**TASK DESCRIPTION:** A faithful copy of the data below is required, leaving out every picture.

**AVAILABLE DATA:**
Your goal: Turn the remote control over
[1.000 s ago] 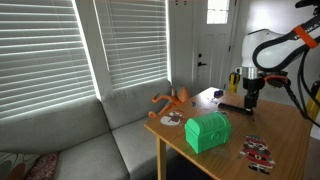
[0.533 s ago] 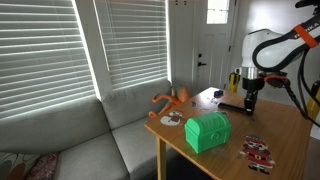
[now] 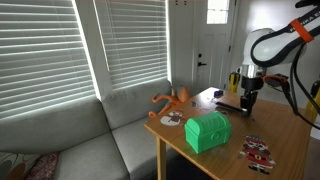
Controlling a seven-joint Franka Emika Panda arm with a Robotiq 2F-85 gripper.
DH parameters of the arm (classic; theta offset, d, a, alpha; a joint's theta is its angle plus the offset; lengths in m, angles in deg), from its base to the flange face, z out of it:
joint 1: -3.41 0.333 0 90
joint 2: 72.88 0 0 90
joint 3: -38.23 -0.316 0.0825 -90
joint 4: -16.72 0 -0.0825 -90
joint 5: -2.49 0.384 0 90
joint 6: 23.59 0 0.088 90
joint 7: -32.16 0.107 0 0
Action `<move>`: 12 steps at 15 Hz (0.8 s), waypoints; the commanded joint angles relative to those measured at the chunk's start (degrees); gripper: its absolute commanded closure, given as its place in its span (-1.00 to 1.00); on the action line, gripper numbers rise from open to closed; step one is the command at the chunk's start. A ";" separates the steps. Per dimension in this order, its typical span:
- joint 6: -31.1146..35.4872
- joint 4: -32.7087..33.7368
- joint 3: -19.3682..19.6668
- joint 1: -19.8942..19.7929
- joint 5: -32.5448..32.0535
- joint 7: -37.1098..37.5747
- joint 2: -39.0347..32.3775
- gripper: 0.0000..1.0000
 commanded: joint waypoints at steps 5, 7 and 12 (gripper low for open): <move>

**WRITTEN SOLUTION:**
Your goal: Turn the remote control over
[1.000 s ago] 
[0.533 s ago] 
[now] 
Controlling a seven-joint Franka Emika Panda arm with a Robotiq 2F-85 gripper.
DH parameters of the arm (classic; theta offset, d, a, alpha; a joint's theta is its angle plus the offset; lengths in m, angles in deg), from its base to the flange face, z out of it:
joint 1: -3.41 0.333 0 90
joint 2: 72.88 0 0 90
joint 3: -38.23 -0.316 0.0825 -90
joint 4: -16.72 0 -0.0825 -90
joint 5: -2.49 0.384 0 90
joint 6: 23.59 0 0.088 90
joint 7: -32.16 0.107 0 0
Action `<move>`: 12 steps at 15 Hz (0.8 s), waypoints; the commanded joint angles relative to those measured at the chunk's start (degrees); gripper: its absolute commanded closure, given as its place in its span (-1.00 to 1.00); on the action line, gripper numbers rise from open to closed; step one is the command at the chunk's start. A ";" separates the steps. Per dimension in this order, its typical span:
- joint 6: -31.1146..35.4872
- joint 4: -32.7087..33.7368
- joint 3: -19.3682..19.6668
- joint 1: -19.8942..19.7929
- joint 5: -32.5448..32.0535
- joint 7: -37.1098..37.5747
- joint 2: -39.0347..32.3775
- gripper: 0.0000..1.0000
 commanded: joint waypoints at steps 5, 7 and 12 (gripper low for open): <move>

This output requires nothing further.